Show all lines of the listing that contain the word "looks".

::::::::

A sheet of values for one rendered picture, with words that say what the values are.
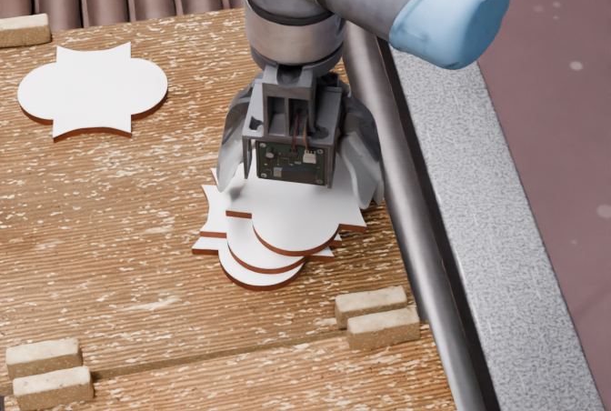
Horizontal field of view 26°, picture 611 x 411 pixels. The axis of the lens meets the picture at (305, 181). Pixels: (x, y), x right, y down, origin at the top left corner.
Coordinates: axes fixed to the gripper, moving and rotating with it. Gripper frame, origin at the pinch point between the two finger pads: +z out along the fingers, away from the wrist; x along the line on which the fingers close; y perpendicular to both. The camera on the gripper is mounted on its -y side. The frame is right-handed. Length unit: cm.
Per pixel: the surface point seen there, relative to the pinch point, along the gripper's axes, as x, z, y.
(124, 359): -11.8, 2.7, 18.1
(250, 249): -3.3, 0.7, 6.9
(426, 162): 10.6, 4.9, -8.9
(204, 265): -7.3, 2.7, 7.8
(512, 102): 25, 96, -109
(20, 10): -33.2, 4.7, -23.5
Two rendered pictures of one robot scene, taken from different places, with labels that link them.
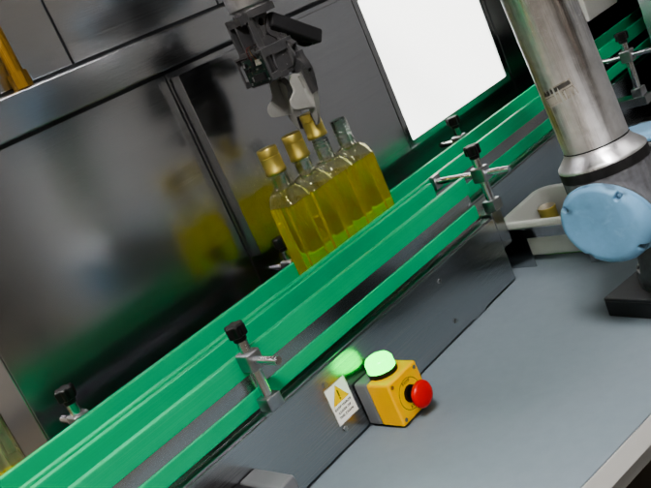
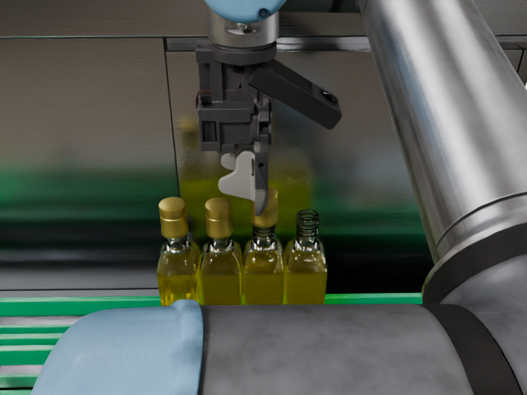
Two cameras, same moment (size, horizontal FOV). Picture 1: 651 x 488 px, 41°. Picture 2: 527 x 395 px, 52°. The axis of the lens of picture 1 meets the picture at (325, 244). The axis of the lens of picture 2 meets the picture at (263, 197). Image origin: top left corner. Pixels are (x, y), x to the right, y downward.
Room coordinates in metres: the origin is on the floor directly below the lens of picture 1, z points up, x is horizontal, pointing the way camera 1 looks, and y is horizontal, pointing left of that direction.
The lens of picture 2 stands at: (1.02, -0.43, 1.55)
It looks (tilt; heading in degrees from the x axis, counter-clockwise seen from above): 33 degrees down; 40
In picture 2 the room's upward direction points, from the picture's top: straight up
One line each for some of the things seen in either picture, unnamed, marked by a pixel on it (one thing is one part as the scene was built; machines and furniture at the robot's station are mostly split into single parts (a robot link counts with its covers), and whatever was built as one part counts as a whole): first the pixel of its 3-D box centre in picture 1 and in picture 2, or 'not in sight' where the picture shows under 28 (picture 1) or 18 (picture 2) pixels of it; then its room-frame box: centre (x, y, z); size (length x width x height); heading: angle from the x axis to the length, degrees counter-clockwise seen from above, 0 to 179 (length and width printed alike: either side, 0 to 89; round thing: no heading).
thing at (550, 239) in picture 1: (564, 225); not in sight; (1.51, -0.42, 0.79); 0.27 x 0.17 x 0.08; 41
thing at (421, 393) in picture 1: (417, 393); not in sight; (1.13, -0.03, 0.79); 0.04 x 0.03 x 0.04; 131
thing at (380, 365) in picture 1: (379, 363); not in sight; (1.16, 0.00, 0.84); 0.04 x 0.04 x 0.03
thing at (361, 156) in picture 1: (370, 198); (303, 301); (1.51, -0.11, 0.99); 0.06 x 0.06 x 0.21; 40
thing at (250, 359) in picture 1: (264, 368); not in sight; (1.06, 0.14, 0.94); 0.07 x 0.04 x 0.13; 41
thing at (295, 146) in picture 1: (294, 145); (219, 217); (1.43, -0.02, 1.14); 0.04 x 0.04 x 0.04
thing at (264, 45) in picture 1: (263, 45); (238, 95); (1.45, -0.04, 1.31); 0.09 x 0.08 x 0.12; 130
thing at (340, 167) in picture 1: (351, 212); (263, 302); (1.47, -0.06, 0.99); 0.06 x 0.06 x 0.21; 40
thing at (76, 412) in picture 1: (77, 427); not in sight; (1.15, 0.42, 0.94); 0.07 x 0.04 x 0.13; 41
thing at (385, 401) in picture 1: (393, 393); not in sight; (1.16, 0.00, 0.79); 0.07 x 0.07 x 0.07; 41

::::::::

**RESPONSE:**
Room coordinates in metres: the origin is on the floor directly below the lens of picture 1, z points up, x is horizontal, pointing the way camera 1 looks, and y is horizontal, pointing left of that direction.
It looks (tilt; heading in degrees from the x axis, counter-clockwise seen from above): 33 degrees down; 40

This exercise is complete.